Dopo 7 ore al pronto soccorso, lo lasciano sanguinante in sala d'aspetto: si erano "dimenticati" di lui
"Come si può dimenticare un paziente nella sala d'attesa di un pronto soccorso e (di conseguenza) dimetterlo senza comunicarglielo? Non é una domanda retorica, é una (mia) domanda a cui non hanno risposto i medici dell'ospedale di Michele e Pietro Ferrero di Verduno (Cuneo). Già perché un professionista della struttura sanitaria mi ha dimesso senza dirmelo e soprattutto senza medicarmi. Risultato? Sono stato sette ore in balia degli eventi senza sapere se il mio dito del piede (ferito) fosse anche fratturato o meno. Ma partiamo dall'inizio.
Mi sono presentato al pronto soccorso alle 10.33 di venerdì 21 agosto per una ferita al secondo dito del piede sinistro. Un trauma frutto di uno scivolone a bordo piscina del pomeriggio precedente. Nulla di grave, ma visto che non riuscivo a camminare (e dato che il dito era gonfio e violaceo) avevo il sospetto che fosse rotto. Lo ha sospettato anche il medico in servizio al pronto soccorso che mi ha visitato un attimo dopo essere stato accettato al Triage in codice verde. Carolina B. mi ha fatto togliere il cerotto che copriva la ferita (sanguinante), ha dato uno sguardo al dito e poi mi ha fatto accompagnare da una oss in radiologia per una lastra. Quindi (a bordo di una carrozzina) sono stato trasportato nel reparto, sono stato sottoposto ai raggi x e intorno alle 11.50 (senza che mi fosse comunicato alcun esito) e sempre a bordo della sedia a rotelle sono stato parcheggiato nel corridoio "attesa sala gessi". E qui é iniziata l'interminabile attesa. Non ero l'unico in coda, c'erano diverse altre persone tra cui una bambina accompagnata dal padre e diversi anziani, anche loro accompagnati. "Questa mattina l'ortopedico é stato impegnato in sala operatoria, ci sarà da aspettare un po'", ha detto un dipendete dell'ospedale intorno alle 12.30. e così ho aperto il Kindle e ho iniziato a leggere. Ho combattuto la noia e mentre il tempo passava i pazienti entravano col contagocce. Intorno alle 15.30 ho iniziato ad avere i primi dubbi e ho chiesto a un infermiere in che posizione fossi nella lista d'attesa. Nessuna risposta.

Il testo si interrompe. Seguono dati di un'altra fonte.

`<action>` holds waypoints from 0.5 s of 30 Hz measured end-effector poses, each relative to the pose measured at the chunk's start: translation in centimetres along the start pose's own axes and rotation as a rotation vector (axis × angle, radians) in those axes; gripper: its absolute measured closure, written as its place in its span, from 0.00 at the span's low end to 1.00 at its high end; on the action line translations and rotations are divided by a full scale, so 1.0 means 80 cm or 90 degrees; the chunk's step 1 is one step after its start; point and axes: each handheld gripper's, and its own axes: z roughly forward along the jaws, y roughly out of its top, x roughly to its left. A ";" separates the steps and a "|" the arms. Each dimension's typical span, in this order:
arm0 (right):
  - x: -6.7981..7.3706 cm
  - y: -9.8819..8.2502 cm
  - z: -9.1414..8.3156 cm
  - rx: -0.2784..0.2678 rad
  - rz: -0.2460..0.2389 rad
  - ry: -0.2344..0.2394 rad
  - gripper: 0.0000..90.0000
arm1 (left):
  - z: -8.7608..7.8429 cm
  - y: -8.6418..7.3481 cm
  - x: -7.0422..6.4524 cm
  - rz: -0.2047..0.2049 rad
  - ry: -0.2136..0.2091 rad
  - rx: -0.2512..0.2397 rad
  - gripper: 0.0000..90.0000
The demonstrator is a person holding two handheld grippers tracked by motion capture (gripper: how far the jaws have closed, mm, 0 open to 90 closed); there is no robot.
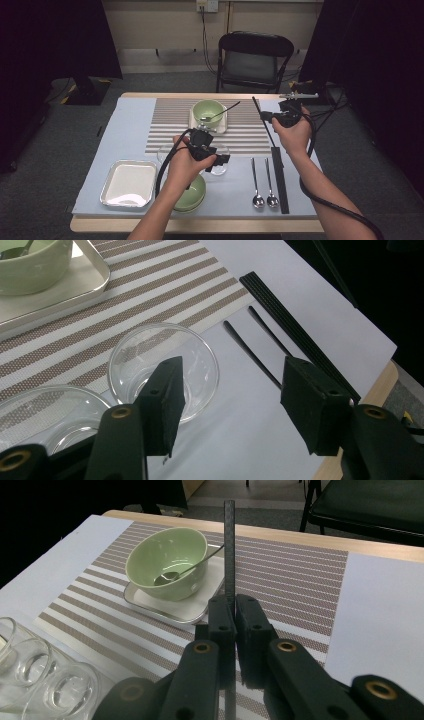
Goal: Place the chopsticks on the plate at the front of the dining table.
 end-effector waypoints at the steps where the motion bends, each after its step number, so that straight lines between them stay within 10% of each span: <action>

Qualche minuto dopo ho posto la stessa domanda al personale del triage, anche qui nessuna risposta. Alle 17.30, dopo quasi sette ore dal mio arrivo al pronto soccorso ho chiesto con insistenza all'infermiere che "gestiva" i pazienti quante persone avessi davanti. Non ho chiesto con arroganza di essere medicato (so come funziona un pronto soccorso, so che ci sono continuamente emergenze e un eventuale dito del piede rotto non é una emergenza) ma ho solo chiesto quanto tempo avrei dovuto aspettare. E dopo alcuni minuti l'infermiere é tornato domandandomi "Lei non risulta in carico al reparto di ortopedia, come é arrivato qui?". Praticamente, come ho ricostruito poco dopo, dalle 12.27 ero diventato un fantasma: tre minuti prima delle 12.30 il medico del pronto soccorso (Carolina B.) mi aveva dimesso con una prognosi di tre giorni. Senza comunicarmelo e senza che la ferita (ancora sanguinante) fosse medicata. E proprio alle 17.30 mi sono qualificato come giornalista. Risultato? La situazione ha subito una brusca accelerata (sicuramente sarebbe accaduto anche se non avessi detto quale fosse la mia professione). Il medico in servizio al pronto soccorso (Paolo T.) ,i ha fatto accedere nuovamente al triage — nei documenti del pronto soccorso il mio caso é stato bollato come "disguido" e alle 18.25 mi ha dimesso. Risultato? Solo una brutta botta che guarirà nell'arco di una settimana. Il personale medico (primario del pronto soccorso in primis) si é scusato per quanto accaduto. Scuse accettate, ovviamente, ma cosa é andato storto nella "catena di comando"? Perché una dimissione é stata trattata come un puro atto burocratico? Me lo sto chiedendo da quando sono uscito dall'ospedale, dopo aver buttato al vento un terzo delle mie vacanze".